Geometry of the Minimum Distance
John Pawlina, Stefan Tohaneanu
TL;DR
Geometry of the Minimum Distance investigates how algebraic invariants of point configurations in projective space control the minimum distance of evaluation codes. The authors derive a universal lower bound $d(X)_a \geq \binom{\alpha(X)-1-a+k-1}{k-1}$ for $1 \le a \le \alpha(X)-1$, and a complementary bound in general linear position involving the minimum socle degree $s(X)$, namely either $d(X)_a \le k-1$ or $d(X)_a \ge (k-1)(s(X)-1-a)+2$; these results generalize previous Ballico-Fontanari-type bounds and improvements via homological invariants.

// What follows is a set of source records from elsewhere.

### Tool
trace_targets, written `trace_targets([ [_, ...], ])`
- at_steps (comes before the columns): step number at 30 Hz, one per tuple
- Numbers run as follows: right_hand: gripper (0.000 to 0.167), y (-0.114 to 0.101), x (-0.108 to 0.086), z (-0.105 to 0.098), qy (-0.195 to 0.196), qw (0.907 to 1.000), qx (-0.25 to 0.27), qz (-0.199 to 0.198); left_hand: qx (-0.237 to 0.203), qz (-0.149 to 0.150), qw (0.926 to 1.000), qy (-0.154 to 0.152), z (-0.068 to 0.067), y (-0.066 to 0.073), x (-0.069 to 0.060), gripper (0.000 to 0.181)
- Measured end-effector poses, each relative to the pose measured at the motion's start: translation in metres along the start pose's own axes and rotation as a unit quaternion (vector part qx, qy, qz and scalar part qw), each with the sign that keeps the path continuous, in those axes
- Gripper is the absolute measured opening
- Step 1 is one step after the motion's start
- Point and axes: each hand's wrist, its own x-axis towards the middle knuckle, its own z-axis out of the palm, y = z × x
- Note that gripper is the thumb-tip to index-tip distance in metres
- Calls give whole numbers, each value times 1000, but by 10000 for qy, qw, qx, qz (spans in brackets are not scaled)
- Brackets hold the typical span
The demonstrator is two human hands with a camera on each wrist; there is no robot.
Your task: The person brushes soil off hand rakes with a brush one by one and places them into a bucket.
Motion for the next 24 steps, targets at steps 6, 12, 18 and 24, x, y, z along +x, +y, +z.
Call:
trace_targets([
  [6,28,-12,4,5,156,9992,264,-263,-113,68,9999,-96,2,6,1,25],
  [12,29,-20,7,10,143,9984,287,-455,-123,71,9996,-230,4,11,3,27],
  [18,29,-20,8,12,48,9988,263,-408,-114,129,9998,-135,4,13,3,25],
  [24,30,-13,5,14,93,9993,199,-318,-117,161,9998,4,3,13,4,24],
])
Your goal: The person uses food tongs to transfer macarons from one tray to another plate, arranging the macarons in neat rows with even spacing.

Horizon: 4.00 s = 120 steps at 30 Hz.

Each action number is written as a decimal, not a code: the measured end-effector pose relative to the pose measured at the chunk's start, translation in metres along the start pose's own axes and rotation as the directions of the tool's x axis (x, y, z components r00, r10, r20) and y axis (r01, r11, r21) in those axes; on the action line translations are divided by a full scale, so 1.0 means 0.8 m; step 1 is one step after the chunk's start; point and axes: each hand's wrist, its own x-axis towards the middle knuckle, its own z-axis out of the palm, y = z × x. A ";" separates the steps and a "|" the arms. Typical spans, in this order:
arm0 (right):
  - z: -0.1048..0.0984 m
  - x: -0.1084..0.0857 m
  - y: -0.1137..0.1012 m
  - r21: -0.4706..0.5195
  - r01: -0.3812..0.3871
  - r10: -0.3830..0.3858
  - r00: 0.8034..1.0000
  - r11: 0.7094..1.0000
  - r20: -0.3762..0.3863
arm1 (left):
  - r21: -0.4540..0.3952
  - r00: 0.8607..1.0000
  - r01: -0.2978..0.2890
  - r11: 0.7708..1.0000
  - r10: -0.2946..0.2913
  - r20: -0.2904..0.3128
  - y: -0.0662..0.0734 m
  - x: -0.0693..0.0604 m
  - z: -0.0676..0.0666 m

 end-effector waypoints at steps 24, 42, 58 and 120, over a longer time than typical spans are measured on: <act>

The work uses evaluation maps, Hilbert functions, free resolutions, and Artinian reductions to connect code parameters with geometric and algebraic properties of $X$, extending to finite fields without requiring algebraic closure. The findings illuminate how the distribution of points across hyperplanes and the tails of free resolutions govern distance properties, with constructed examples showing sharpness and guiding code-design implications.
Abstract
Let \({\mathbb K}\) be any field, let \(X\subset {\mathbb P}^{k-1}\) be a set of \(n\) distinct \({\mathbb K}\)-rational points, and let \(a\geq 1\) be an integer. In this paper we find lower bounds for the minimum distance \(d(X)_a\) of the evaluation code of order \(a\) associated to \(X\). The first results use \(α(X)\), the initial degree of the defining ideal of \(X\), and the bounds are true for any set \(X\). In another result we use \(s(X)\), the minimum socle degree, to find a lower bound for the case when \(X\) is in general linear position. In both situations we improve and generalize known results.